Mata pria itu menatap tajam ke sembarang arah. Sambil menyesap, sesekali dia memejamkan mata sebentar lalu membukanya lagi. Terlihat jelas kalau Firo sedang memikirkan sesuatu.
"Tak mungkin ibuku memiliki anak yang lain. Ibuku tak pernah menceritakannya. Kalau iya, di mana dia sekarang?" Firo terus bergumam di dalam hati.
Dari ambang pintu, muncul seorang wanita berpakaian longgar mendatanginya. Dia adalah Meysa, istrinya yang sudah hampir dua puluh tahun dia nikahi.
"Apa yang sedang kamu pikirkan?" tanya Meysa lalu ikut duduk di kursi sebelahnya.
Firo terdiam termangu melihat ke arah istrinya. Wajah teduh istrinya mengalihkan pikirannya. Walaupun sudah tak muda lagi seperti dulu, aura kecantikan Meysa masih terpancar jelas di wajahnya. Meysa tersenyum sambil mengusap bahu suaminya. "Tak usah dipikirkan. Aku pasti sembuh. Lagian aku sudah meminum antibiotiknya. Untuk sementara kita titipkan Drago kepada Niki dulu. Setelah pengobatan selesai barulah kita kembali ke Indonesia."
"Bukan itu yang ada dalam pikiranku. Kali ini aku benar-benar takut. Beberapa bulan lagi Sony akan keluar dari penjara," kata Firo menunduk lesu.
"Apa? Jadi dia akan dibebaskan sebentar lagi. Kalau begitu kita tak perlu menitipkan anak kita kepada Niki di Indonesia. Biarkan Drago bersama kita di sini. Lagipula dia sudah cukup dewasa dan bisa mengurus dirinya sendiri."
"Tidak apa Mey. Drago masih aman kalau kita titipkan beberapa bulan ini. Lagipula Sony masih di dalam penjara sampai kita pulang nanti."
"Baiklah, aku setuju. Aku sudah pesankan tiket pesawat untuk Drago berangkat sore ini."
"Tenang saja, kita akan menyusul secepatnya," kata Firo menenangkan istrinya.
Sekarang sudah sepuluh tahun lebih, semenjak mereka meninggalkan Indonesia, tempat kenangan manis sekaligus kenangan buruk bagi mereka. Keluarga Firo kini hidup tenang di Singapore. Walaupun Meysa didiagnosis tidak akan memiliki keturunan lagi, Firo masih sangat mencintainya.

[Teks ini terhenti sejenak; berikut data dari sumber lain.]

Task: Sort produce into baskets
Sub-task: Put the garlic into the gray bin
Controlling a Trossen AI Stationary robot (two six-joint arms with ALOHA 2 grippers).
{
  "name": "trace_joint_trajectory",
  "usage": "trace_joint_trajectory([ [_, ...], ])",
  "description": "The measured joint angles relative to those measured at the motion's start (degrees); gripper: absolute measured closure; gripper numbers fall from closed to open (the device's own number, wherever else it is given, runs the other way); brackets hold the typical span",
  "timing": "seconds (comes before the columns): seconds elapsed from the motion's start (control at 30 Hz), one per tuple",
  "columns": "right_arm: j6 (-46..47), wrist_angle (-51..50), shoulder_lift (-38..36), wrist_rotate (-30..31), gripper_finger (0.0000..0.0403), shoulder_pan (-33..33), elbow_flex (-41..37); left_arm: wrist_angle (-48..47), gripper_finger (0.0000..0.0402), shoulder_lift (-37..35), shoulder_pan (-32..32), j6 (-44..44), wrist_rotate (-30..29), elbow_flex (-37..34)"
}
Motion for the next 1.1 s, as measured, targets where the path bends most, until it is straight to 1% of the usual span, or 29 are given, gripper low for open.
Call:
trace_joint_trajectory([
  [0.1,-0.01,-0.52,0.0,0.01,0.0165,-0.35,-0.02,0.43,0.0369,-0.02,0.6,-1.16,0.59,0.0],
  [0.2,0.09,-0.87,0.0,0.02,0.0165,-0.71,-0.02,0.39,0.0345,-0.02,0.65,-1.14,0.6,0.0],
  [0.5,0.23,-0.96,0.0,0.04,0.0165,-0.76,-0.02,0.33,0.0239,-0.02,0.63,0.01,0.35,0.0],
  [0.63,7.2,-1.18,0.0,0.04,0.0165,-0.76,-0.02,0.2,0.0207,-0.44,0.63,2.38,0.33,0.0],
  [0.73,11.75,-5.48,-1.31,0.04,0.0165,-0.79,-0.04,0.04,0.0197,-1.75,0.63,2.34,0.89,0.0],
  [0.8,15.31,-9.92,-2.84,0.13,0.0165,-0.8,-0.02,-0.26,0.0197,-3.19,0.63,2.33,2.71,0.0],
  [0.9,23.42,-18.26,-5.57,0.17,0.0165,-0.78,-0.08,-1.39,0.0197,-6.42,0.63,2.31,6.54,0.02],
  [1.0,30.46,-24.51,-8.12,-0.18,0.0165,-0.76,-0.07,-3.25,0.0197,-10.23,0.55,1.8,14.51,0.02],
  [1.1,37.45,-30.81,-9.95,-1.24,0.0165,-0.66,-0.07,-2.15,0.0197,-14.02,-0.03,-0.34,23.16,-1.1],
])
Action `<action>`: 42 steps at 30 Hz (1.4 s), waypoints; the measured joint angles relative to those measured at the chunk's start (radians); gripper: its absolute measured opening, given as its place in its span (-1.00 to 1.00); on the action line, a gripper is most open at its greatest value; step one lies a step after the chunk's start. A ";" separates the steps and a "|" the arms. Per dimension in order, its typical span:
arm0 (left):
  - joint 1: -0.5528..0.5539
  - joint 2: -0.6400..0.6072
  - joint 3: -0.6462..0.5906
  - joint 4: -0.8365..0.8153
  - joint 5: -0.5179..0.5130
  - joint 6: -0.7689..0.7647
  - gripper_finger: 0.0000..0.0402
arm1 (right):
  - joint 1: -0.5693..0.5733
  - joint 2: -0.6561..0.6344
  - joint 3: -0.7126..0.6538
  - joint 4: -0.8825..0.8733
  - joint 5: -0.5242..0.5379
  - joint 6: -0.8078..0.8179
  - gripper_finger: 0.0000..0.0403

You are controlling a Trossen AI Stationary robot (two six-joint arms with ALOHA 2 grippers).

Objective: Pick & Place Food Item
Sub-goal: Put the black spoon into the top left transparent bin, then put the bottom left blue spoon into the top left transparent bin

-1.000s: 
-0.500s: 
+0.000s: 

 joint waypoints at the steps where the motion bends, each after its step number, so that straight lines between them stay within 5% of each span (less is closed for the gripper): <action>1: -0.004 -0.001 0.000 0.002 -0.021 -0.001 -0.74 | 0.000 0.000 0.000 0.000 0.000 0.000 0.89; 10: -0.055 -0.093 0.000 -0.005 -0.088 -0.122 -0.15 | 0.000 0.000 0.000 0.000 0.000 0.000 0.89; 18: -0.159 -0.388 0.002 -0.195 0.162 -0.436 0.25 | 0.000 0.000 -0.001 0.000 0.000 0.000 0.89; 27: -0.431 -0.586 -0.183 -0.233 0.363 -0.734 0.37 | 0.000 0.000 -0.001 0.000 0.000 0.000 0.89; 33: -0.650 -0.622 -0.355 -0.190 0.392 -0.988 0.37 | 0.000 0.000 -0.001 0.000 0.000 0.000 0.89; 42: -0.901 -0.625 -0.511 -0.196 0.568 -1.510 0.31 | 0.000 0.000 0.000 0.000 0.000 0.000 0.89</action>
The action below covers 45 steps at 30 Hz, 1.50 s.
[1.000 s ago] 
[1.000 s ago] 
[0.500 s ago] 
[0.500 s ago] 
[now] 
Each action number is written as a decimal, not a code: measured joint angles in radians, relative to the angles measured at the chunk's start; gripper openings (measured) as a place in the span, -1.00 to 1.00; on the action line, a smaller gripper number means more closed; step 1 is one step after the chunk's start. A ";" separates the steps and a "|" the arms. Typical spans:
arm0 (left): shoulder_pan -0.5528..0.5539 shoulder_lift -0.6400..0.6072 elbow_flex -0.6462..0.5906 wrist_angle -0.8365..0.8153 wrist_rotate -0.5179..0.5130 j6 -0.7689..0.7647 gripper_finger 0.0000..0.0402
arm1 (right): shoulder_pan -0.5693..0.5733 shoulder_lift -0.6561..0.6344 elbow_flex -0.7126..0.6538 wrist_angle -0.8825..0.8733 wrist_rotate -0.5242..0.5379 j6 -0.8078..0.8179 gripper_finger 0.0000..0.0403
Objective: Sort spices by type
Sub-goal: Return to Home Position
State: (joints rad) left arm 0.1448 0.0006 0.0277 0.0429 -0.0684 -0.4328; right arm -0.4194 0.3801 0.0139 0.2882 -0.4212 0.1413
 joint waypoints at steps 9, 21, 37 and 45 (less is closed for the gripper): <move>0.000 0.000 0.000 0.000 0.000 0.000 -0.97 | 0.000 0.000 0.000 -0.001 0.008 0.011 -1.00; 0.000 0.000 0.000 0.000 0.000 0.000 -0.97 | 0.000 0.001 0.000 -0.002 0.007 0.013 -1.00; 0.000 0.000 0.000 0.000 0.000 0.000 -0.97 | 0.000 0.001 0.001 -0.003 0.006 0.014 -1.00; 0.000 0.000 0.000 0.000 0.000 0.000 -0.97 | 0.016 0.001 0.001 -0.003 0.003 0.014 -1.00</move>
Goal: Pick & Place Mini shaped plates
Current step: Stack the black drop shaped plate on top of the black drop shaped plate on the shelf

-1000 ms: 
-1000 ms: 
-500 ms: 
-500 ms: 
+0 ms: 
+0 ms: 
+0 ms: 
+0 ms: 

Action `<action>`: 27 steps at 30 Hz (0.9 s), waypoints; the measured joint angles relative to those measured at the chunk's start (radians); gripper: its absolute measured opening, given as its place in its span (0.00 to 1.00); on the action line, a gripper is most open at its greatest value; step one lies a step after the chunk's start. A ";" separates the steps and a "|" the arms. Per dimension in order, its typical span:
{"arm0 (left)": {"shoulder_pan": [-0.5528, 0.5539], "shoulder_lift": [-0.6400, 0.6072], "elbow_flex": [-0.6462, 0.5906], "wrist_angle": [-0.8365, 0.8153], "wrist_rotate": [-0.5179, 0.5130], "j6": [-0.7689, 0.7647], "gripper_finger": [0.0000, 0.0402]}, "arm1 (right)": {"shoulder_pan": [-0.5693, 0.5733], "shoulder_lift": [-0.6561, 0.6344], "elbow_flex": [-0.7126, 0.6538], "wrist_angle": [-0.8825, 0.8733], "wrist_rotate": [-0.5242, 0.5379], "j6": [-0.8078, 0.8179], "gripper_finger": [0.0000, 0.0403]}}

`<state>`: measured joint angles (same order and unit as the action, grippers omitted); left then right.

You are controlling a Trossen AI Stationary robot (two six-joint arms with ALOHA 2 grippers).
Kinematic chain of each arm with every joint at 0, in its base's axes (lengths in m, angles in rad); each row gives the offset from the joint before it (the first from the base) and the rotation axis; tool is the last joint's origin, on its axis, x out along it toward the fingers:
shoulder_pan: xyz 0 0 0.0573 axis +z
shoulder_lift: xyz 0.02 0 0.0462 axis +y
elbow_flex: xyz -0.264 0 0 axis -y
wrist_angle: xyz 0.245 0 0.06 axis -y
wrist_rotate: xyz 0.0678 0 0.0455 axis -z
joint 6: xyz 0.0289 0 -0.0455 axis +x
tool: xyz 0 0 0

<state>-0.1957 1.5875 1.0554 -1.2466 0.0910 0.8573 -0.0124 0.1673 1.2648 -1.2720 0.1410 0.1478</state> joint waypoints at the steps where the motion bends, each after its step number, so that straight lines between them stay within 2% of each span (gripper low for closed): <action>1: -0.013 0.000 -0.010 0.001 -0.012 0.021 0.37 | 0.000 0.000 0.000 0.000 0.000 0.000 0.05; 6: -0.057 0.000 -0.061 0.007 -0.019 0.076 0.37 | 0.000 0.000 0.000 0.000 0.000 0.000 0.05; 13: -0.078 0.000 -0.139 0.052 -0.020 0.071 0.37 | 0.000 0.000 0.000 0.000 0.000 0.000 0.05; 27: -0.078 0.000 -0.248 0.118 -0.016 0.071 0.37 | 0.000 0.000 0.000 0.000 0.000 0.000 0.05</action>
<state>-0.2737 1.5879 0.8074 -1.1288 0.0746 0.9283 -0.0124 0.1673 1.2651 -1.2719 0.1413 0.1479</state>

Harta peninggalan Tuan Bram di Indonesia sudah habis, dan perusahaan mereka dinyatakan bangkrut setelah berita mencuatnya Tuan Bram yang dihukum mati tersebar ke media. Para instansi pemerintah mulai menyelidiki dari mana harta yang dimiliki Tuan Bram selama ini. Semua diambil dan disegel pemerintah. Hanya sisa sebuah rumah besar yang dulu Firo tempati, kini dibiarkan terbengkalai, tak terurus, dan tak berpenghuni.
Firo dan keluarganya memutuskan pindah tempat tinggal, mereka ingin hidup tenang tanpa adanya media yang mengganggu. Sematan keluarga pengedar ganja melekat pada diri Firo. Imbasnya, Drago pun kesulitan dalam bergaul. Rata-rata orang tua teman-temannya merentangkan jarak agar tidak berdekatan dengan Drago. Membuat Drago yang kala itu masih bersekolah di taman kanak-kanak tak memiliki teman sebaya. Sekarang Firo berubah pikiran dan memutuskan untuk kembali. Ada hal lain yang harus dia selesaikan.
"Apa kamu sudah menghubungi Niko? Bukankah dia juga bilang akan kembali ke Indonesia?" tanya Firo.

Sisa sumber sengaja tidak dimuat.